Task: When writing out the entries below, keep only the lines from the line with "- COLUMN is" to the line with "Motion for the", both included, exactly as they are, and leave the pictures aside.

Data supplied:
# # # #

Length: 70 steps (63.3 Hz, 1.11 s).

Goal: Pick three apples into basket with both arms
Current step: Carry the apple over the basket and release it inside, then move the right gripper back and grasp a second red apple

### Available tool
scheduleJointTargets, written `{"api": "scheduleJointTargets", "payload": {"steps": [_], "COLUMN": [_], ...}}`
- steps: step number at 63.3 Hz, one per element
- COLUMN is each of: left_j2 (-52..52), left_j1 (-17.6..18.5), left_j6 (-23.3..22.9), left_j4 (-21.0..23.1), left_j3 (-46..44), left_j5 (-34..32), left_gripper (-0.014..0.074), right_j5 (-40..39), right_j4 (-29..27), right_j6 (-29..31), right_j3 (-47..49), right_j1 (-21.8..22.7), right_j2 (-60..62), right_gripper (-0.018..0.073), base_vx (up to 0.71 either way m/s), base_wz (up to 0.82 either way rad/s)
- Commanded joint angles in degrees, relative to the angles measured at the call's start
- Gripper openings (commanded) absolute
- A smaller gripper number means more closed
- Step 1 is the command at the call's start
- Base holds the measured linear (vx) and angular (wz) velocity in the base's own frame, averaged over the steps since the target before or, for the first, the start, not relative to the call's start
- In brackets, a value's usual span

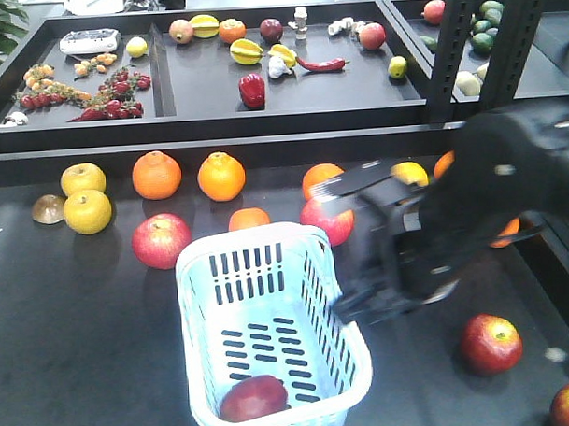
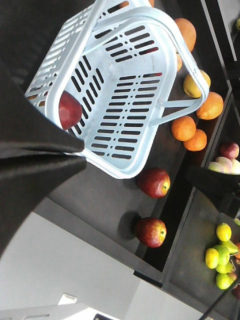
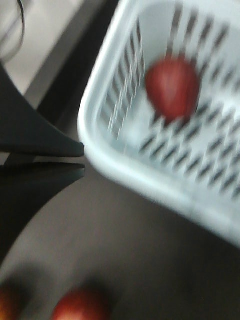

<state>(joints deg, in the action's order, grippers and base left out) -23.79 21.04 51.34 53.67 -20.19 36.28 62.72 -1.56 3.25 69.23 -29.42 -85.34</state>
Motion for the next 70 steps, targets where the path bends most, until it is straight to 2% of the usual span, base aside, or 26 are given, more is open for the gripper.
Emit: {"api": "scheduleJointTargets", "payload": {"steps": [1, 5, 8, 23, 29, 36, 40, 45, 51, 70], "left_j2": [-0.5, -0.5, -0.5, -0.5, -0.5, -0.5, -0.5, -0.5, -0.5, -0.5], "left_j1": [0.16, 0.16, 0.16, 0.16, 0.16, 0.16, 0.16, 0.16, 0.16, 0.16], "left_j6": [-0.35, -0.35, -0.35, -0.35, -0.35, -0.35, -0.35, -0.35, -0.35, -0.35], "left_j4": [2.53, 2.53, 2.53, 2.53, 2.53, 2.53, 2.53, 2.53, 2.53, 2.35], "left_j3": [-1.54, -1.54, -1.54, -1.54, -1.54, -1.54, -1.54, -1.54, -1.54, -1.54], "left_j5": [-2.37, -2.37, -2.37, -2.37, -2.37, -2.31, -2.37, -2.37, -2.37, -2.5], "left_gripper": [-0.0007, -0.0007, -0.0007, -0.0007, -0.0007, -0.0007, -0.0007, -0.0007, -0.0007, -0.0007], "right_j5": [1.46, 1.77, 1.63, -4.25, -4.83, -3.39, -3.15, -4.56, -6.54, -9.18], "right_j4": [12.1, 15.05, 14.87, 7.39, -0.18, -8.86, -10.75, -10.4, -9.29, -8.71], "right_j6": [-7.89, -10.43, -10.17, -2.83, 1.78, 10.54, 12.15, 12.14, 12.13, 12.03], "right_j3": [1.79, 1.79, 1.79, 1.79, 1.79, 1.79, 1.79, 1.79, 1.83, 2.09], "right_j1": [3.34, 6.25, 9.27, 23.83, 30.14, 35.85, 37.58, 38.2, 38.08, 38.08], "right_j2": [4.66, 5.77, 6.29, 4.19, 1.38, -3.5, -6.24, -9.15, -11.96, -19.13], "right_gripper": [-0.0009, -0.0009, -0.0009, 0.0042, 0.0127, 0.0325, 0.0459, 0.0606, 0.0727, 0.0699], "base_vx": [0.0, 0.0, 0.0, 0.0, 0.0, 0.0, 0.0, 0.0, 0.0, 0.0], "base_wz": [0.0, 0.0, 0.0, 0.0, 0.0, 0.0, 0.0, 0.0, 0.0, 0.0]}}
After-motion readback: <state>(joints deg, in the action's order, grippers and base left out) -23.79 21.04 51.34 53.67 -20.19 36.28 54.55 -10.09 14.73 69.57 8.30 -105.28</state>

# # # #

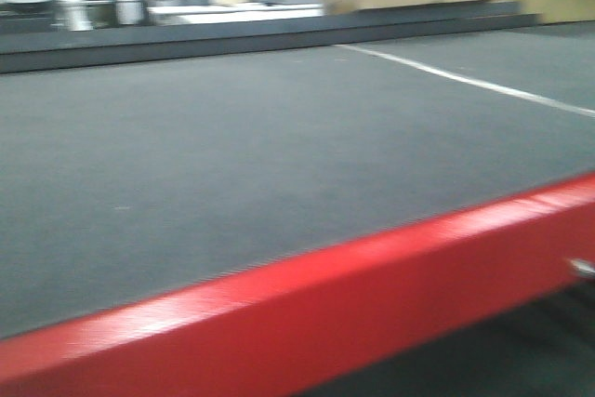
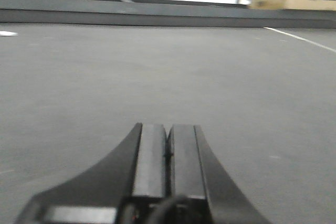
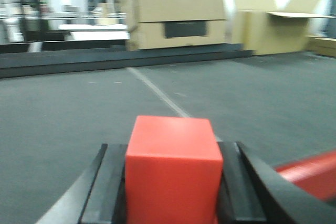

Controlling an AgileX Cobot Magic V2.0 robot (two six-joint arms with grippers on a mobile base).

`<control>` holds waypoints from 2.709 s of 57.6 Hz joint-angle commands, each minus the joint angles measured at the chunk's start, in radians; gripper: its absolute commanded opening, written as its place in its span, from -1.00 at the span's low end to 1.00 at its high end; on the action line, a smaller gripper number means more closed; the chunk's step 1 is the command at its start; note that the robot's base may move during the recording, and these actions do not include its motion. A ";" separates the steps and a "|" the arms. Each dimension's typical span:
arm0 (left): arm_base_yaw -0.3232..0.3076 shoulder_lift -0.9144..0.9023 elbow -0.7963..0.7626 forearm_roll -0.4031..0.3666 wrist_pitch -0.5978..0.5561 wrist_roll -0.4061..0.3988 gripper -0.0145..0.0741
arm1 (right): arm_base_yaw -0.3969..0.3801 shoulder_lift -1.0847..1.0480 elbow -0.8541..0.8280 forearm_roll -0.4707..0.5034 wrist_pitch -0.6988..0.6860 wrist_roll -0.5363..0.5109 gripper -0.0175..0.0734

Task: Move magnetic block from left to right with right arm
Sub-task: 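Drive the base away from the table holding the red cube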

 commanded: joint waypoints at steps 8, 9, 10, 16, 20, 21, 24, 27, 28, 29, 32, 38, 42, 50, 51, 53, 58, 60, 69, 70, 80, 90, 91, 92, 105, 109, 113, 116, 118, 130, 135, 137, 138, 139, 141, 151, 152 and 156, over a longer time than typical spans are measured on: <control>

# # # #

Final answer:
- COLUMN is each of: left_j2 (-52..52), left_j1 (-17.6..18.5), left_j6 (-23.3..22.9), left_j4 (-21.0..23.1), left_j3 (-46..44), left_j5 (-34..32), left_gripper (-0.014..0.074), right_j5 (-40..39), right_j4 (-29..27), right_j6 (-29..31), right_j3 (-47..49), right_j1 (-21.8..22.7), right_j2 (-60..62), right_gripper (-0.018..0.073), base_vx (up to 0.71 either way m/s), base_wz (up to 0.82 either way rad/s)
- Commanded joint angles in degrees, relative to the angles measured at the call's start
- Gripper openings (commanded) absolute
- A smaller gripper number means more closed
- Step 1 is the command at the call's start
- Base holds the measured linear (vx) and angular (wz) velocity in the base's own frame, averaged over the steps since the target before or, for the first, the start, not relative to the call's start
- In brackets, a value's usual span


<state>(joints deg, in the action's order, grippers and base left out) -23.79 21.04 51.34 53.67 -20.19 36.28 62.72 -1.56 3.25 69.23 -29.42 -85.34</state>
Motion for the next 70 steps, targets where the path bends most, until it is straight to 2% of the usual span, base aside, or 26 are given, more is open for the gripper.

That covers the exercise completely.